Sure, there were x3 'off-shoot' tribes that struck it out alone for awhile.
Neanderthals in Europe/Middle-East
Denisovians in Asia
'mystery X' in Africa

...then some mixed up Sapien lot emerged to breed with all of them.

The Neanderthal were mostly 'cave dwellers' and never ventured far for their resources - they were not as Nomadic as the Sapiens who 'followed the food' and its this lack of diversity was probably their downfall ...until there was so few of them left, they were probably hunted as 'Evil Ogres or Trolls' in Caves in their twilight.

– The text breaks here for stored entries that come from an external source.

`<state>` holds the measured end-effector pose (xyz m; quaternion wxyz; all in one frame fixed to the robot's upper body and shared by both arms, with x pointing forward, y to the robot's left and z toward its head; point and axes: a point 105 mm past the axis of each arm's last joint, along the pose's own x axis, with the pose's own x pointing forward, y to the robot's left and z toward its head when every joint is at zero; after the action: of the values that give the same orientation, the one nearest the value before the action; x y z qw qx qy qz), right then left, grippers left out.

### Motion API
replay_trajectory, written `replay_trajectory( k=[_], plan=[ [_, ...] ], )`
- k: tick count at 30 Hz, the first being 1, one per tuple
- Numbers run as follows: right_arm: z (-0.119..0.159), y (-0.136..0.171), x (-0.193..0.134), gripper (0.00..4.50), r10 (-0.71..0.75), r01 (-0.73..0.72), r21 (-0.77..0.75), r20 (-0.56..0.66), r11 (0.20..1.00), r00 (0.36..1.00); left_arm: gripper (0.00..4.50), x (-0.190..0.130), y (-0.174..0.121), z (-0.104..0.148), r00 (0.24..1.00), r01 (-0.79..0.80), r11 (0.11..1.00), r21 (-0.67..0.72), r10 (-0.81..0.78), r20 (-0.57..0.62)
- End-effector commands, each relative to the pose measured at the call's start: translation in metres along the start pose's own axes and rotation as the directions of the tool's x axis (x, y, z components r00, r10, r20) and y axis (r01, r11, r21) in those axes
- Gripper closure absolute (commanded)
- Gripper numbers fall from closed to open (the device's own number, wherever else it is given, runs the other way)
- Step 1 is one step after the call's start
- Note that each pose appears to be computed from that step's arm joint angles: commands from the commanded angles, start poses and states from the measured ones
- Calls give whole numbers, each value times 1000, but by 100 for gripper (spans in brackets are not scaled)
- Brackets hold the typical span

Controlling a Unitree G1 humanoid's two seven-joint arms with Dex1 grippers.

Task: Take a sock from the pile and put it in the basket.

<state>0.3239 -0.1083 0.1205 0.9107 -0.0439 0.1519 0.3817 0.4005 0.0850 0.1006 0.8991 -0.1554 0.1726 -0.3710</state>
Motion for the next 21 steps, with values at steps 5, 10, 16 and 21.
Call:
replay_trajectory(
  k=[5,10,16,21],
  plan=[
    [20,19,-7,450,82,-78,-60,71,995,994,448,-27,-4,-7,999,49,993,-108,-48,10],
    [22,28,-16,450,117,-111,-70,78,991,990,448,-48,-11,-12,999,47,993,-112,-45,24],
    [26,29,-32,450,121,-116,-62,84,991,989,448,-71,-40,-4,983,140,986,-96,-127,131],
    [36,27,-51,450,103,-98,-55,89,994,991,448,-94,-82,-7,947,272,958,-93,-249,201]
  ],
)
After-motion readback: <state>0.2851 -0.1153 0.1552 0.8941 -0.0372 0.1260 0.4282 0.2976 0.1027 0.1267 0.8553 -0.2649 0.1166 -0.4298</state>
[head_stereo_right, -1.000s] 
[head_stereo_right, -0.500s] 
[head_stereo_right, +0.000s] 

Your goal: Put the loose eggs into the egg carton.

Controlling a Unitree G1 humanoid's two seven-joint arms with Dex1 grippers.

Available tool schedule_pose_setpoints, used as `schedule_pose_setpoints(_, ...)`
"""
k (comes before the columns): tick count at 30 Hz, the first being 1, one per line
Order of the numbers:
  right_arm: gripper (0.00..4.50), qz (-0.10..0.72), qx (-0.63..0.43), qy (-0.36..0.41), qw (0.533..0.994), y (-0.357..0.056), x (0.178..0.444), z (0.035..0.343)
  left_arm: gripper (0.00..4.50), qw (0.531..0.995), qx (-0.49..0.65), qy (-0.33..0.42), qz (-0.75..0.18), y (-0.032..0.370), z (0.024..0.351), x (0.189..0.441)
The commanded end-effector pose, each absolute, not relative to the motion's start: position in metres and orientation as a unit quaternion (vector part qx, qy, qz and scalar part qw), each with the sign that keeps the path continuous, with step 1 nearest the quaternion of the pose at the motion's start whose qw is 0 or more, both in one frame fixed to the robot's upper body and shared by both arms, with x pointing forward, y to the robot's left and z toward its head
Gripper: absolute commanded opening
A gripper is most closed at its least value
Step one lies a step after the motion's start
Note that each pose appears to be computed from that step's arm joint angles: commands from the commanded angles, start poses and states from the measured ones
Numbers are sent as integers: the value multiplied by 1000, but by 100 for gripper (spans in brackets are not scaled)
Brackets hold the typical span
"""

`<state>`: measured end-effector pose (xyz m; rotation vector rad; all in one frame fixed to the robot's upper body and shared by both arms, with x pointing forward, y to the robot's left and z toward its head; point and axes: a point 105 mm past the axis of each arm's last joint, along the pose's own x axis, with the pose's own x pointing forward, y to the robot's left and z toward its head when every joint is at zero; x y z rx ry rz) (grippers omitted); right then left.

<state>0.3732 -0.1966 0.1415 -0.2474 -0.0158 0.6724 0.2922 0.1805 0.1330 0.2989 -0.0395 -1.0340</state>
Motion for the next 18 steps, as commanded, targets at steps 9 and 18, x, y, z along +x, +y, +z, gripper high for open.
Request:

I personally think that when Sapiens spread out into the world - there were many different species of modern Homo and ancient Hominids still roaming around - giving rise to legends and myths along the way. Eventually though, they either faded into the Sapien tree or died out in isolation.

San Bushmen have the most number of 'ancient genetic' combinations - their gene pool is the most varied, which is ironic, considering as a 'people' they are the most ...few.

In the end though - all males will be 'Dominant Gene' and females will be 'Regressive Gene'.
Black Groom - White Bride  Wink

Grin Grin Grin Grin


How do you know Neanderthal were cave dwellers? Most humans used caves and rock shelters. Were Aboriginals cave dwellers? They certainly used caves and rock shelters as their paintings will attest. Then we have the replacers of Neanderthal using caves and rock shelters as paintings in Lascaux and Altamira will attest.

Do you have some sort of genetic memory going on? I don't fear the genetic future of man, just as his genetic past allowed me to be. Nothing stays constant.



Apparently modern humans were a lot more nomadic. Aborigines for example used caves, but didn't live in them permanently.